Consegnate a Cortina la prime vetture della cabinovia Apollonio-Socrepes. Ma, come aveva anticipato in anteprima il Corriere delle Alpi, l’impianto non sarà attivo da oggi. L’obiettivo dichiarato dalla stazione appaltante, Simico, resta quello di inaugurare l’opera prima della fine dei Giochi olimpici.
Le prime cabine
Stoccate alla base dell’impianto a fune, le prime cabine della ditta turca Anadolu Teleferik sono arrivate ieri dopo un viaggio prima via nave e poi via gomma. Nel frattempo, continua la corsa contro il tempo per mettere in servizio l’opera: il commissario di governo, Fabio Massimo Saldini, aveva fissato come possibile data di apertura il prossimo 12 febbraio, giorno della gara di SuperG femminile. Ma starà ai tecnici, compreso il direttore lavori Michele Titton, decidere quali saranno i prossimi passi da compiere nella riunione tecnica che si svolgerà oggi. Fondamentale sarà ottenere il via libera del ministero e, nello specifico, di Ansfisa, l’Agenzia nazionale per la sicurezza delle ferrovie e delle infrastrutture di trasporto, compresi gli impianti a fune.
Stazione di valle, ci siamo
Quasi pronta la stazione di valle, in attesa di essere colorata come i singoli piloni seguendo le prescrizioni della Soprintendenza.

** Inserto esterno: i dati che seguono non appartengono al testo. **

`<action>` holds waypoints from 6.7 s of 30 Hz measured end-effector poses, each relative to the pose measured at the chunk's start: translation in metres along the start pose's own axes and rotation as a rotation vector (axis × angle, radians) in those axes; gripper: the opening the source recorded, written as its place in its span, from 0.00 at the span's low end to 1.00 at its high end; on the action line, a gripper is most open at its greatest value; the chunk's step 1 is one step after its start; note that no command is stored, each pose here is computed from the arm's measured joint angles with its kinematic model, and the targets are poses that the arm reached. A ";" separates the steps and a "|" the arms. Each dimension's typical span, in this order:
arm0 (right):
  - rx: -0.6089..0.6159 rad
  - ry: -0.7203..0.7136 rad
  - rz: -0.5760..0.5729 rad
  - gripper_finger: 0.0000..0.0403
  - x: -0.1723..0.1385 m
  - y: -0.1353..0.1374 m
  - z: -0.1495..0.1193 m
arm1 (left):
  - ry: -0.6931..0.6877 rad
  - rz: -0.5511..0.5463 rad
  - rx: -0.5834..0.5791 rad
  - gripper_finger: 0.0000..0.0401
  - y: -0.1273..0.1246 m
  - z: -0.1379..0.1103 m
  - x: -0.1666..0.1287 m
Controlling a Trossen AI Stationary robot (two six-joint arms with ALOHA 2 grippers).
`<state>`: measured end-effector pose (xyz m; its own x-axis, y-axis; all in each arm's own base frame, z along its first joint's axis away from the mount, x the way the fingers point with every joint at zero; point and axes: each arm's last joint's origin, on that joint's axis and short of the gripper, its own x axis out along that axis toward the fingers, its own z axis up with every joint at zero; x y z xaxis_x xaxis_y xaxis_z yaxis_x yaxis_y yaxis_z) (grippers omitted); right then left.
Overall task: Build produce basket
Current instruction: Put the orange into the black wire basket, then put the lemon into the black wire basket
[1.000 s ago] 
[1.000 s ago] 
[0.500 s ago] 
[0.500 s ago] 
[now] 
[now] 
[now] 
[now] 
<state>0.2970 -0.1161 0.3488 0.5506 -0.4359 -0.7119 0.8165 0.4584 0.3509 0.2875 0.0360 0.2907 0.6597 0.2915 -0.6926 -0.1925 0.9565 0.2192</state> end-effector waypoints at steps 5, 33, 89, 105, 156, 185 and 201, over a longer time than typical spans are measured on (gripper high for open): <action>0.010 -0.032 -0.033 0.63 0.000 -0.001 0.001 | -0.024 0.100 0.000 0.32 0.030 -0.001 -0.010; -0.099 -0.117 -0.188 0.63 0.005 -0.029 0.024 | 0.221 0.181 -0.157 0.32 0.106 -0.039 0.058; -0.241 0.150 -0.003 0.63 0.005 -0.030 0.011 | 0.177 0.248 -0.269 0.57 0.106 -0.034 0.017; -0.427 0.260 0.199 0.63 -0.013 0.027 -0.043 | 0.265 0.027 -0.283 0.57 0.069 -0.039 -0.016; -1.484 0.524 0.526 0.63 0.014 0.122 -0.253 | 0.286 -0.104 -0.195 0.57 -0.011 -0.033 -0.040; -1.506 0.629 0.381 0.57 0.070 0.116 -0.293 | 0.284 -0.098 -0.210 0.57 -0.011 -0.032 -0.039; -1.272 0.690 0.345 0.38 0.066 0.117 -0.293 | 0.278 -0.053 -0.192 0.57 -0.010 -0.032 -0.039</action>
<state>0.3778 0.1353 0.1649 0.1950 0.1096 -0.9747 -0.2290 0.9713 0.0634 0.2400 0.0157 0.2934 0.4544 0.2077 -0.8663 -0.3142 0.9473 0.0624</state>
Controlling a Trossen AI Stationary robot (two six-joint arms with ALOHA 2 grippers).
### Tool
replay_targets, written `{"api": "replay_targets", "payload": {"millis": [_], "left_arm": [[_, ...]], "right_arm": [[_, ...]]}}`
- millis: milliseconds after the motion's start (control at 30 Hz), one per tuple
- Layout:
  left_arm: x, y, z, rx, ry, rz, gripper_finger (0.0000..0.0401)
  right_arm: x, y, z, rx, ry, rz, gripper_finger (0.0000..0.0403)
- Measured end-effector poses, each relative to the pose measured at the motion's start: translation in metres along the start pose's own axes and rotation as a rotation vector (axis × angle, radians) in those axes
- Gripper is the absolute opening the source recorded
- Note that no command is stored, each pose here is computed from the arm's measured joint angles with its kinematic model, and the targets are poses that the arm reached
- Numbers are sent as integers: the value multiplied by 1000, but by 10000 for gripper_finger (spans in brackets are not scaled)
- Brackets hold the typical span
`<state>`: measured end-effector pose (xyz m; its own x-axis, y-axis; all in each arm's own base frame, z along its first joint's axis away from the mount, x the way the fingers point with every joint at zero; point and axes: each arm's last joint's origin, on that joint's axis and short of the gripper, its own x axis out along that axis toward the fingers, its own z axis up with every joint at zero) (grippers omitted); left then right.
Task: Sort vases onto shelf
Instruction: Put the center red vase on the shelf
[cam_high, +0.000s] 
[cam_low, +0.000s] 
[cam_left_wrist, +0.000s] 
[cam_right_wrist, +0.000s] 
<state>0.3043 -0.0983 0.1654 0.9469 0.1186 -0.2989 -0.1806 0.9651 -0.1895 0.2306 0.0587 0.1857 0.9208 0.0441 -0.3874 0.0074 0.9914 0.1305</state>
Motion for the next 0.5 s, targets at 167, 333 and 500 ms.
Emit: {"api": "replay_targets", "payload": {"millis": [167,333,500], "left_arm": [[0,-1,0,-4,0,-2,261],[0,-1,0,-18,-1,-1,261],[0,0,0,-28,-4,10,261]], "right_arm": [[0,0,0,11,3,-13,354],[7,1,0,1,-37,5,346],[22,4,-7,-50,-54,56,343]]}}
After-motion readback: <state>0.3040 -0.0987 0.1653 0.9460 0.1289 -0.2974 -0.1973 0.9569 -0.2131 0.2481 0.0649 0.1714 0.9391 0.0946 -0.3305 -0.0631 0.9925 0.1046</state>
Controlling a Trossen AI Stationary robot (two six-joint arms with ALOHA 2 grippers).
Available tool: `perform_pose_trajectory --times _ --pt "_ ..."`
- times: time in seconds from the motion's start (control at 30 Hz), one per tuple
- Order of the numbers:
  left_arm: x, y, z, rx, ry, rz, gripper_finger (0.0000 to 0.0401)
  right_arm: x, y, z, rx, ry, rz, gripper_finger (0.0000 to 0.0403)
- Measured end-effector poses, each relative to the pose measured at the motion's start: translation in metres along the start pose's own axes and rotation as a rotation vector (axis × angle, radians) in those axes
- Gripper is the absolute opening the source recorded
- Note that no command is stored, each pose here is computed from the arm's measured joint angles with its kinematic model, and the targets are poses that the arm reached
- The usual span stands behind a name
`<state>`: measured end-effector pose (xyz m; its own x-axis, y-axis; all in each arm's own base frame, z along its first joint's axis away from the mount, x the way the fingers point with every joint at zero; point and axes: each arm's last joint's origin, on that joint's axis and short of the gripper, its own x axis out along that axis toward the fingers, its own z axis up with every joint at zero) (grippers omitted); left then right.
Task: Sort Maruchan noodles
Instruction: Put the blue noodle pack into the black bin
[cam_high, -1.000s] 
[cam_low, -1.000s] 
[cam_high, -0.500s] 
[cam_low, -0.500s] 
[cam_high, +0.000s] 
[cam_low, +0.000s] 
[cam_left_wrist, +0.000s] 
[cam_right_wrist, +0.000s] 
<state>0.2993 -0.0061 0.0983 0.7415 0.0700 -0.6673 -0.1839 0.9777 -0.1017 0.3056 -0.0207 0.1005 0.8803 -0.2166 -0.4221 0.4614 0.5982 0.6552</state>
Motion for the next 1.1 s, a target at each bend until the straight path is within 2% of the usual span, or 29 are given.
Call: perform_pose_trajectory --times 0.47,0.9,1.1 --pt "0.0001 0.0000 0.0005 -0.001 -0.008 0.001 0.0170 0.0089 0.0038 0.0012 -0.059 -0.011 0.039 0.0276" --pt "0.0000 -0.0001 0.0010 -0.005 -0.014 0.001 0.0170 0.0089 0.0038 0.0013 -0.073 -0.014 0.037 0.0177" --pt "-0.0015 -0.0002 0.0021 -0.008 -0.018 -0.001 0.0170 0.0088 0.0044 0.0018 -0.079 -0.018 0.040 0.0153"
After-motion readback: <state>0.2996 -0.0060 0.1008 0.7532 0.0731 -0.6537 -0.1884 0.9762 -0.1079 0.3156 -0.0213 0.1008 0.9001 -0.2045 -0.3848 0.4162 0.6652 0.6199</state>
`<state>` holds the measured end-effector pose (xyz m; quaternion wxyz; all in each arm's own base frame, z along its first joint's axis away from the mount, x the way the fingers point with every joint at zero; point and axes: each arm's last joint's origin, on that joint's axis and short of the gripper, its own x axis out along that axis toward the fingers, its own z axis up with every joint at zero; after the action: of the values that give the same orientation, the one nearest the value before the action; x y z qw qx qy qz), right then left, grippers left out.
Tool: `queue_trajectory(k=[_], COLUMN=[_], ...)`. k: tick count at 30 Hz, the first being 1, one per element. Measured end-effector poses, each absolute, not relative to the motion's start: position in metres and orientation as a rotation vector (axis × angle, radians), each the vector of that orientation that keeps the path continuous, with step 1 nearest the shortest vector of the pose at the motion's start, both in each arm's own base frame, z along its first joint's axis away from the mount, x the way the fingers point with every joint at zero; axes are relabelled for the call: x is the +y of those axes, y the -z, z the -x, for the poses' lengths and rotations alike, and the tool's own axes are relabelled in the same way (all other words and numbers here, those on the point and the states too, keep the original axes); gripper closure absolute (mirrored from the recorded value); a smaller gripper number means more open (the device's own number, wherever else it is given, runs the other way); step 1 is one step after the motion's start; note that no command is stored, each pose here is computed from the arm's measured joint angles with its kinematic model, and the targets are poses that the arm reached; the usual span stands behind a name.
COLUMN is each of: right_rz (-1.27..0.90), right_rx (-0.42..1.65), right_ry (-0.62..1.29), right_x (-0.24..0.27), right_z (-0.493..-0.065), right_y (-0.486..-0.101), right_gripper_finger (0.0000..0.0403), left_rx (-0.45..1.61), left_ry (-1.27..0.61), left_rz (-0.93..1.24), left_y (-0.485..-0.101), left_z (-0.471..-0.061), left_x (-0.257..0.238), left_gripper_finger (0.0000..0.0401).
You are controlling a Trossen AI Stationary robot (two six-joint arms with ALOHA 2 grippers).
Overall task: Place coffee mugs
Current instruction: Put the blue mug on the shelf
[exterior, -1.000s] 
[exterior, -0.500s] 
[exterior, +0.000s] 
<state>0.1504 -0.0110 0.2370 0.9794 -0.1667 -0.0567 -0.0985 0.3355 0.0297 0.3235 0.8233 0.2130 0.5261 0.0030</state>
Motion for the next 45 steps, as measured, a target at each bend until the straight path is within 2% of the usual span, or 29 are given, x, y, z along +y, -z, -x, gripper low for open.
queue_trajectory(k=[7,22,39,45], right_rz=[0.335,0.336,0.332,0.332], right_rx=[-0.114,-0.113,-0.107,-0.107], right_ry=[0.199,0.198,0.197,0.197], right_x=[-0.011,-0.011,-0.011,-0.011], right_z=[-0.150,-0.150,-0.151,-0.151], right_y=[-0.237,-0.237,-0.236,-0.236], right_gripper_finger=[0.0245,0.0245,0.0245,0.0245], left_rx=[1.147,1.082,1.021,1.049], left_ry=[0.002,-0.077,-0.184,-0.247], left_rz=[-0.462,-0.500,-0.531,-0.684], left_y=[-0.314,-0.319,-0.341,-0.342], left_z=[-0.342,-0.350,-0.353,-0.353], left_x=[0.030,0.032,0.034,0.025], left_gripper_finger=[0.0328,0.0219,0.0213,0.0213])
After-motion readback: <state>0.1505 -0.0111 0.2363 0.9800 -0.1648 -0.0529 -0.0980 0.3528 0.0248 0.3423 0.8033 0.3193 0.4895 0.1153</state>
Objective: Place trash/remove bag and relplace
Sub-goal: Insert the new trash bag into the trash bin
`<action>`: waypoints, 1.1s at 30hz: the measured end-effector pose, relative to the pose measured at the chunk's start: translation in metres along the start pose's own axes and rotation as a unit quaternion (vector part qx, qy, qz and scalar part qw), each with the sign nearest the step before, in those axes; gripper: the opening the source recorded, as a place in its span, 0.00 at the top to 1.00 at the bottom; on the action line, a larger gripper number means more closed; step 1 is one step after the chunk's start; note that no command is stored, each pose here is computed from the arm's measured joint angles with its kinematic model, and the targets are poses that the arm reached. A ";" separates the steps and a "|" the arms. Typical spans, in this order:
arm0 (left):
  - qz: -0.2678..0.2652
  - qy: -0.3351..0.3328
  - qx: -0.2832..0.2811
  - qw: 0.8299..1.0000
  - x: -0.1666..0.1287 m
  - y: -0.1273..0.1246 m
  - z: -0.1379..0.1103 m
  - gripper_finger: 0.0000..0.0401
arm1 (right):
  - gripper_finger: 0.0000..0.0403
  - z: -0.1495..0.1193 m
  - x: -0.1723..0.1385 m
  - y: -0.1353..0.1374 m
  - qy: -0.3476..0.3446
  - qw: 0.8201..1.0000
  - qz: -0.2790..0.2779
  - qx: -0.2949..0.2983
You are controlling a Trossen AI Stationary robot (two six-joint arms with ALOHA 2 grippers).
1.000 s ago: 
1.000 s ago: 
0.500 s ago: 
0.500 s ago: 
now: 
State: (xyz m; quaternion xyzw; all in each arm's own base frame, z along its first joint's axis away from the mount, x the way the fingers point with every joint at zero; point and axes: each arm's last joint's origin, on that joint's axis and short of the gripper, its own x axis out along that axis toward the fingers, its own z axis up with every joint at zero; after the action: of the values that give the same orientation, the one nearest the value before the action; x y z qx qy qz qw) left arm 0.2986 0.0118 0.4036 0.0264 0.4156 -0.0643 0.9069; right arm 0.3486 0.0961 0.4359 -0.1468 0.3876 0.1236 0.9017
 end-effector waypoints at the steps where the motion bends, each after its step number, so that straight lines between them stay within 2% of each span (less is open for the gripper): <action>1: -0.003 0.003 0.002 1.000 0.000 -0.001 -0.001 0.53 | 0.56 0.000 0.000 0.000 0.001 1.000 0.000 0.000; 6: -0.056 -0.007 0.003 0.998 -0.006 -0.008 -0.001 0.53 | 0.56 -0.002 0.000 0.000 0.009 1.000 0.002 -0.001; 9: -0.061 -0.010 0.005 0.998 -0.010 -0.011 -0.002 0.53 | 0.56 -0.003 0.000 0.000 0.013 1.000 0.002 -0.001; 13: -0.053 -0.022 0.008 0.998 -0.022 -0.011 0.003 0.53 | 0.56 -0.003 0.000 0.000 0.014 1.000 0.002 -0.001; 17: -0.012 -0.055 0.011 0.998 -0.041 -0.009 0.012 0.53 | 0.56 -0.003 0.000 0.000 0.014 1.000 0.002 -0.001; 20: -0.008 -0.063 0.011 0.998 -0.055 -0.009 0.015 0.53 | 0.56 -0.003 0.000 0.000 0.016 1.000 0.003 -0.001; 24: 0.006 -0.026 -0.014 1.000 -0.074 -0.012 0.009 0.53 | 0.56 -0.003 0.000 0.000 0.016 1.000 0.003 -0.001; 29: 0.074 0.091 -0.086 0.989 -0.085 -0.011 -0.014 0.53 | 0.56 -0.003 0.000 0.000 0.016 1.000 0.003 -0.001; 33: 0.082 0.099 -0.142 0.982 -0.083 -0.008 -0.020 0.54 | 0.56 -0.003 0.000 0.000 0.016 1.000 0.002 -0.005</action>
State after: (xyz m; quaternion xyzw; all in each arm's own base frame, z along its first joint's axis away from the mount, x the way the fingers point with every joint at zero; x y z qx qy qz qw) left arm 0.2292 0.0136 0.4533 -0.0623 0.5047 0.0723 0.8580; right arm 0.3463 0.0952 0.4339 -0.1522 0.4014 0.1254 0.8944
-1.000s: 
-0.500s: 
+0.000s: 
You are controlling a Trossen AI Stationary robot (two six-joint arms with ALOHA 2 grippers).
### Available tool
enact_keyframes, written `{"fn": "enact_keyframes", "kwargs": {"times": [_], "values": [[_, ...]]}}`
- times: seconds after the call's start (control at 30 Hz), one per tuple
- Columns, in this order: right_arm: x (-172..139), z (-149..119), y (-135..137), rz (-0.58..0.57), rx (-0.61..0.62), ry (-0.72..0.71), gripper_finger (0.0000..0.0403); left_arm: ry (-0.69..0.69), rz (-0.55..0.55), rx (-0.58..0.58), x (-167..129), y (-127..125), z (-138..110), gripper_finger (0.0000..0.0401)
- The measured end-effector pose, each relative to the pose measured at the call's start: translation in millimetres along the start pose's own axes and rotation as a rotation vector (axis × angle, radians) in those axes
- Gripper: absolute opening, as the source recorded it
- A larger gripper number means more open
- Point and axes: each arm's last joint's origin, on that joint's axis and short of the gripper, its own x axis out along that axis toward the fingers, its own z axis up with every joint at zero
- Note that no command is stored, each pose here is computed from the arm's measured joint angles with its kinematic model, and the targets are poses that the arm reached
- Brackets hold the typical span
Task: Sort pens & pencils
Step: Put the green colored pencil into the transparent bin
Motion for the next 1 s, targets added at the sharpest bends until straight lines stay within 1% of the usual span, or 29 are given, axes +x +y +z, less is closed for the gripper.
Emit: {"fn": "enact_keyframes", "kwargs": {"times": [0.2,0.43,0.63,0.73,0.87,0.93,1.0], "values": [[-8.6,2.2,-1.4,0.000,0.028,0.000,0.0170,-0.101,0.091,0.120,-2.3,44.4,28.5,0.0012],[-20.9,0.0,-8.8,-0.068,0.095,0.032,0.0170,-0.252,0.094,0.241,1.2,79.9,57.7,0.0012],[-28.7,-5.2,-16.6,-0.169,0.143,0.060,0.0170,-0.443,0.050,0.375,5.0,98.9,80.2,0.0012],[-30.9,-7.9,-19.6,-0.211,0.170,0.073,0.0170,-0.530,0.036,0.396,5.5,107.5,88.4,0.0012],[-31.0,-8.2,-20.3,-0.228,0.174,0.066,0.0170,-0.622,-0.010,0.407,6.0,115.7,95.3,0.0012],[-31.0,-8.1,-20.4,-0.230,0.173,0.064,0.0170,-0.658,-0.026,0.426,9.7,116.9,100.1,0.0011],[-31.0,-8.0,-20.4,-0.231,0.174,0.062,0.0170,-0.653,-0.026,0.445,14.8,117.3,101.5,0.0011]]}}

Stesso discorso per le vetture, che avranno delle finiture particolari come da prescrizione. Operazioni che verranno svolte in una seconda fase.
I collaudi
Dopo il montaggio delle prime cabine, si procederà con le regolazioni di anti-collisione, forza di serraggio, frenatura e altri aspetti tecnici come la pressione delle gomme, la verifica delle cinghie, dei convogliatori e di tutti i sensori. Operazioni che, di norma, richiedono circa un mese e che devono seguire la normativa.
Corsa contro il tempo
L’impianto a fune, se non ci saranno ulteriori inconvenienti, sarà operativo per le gare delle Paralimpiadi, mentre per le Olimpiadi si tenterà ancora una volta di vincere la corsa contro il tempo. Se Simico riuscirà in extremis a consegnare la cabinovia per metà febbraio, la portata in questa prima fase sarà al massimo di 1.200 persone l’ora, quindi dimezzata. Un obiettivo complicatissimo, quasi impossibile, tenendo in considerazione i tempi canonici di collaudo, ma Simico tiene aperta ancora oggi questa opzione.
L’impianto prevede l’installazione di 10 piloni, la realizzazione di tre stazioni – valle, intermedia e monte – con 50 cabine da 10 persone, capaci di trasportare 2.400 persone all’ora.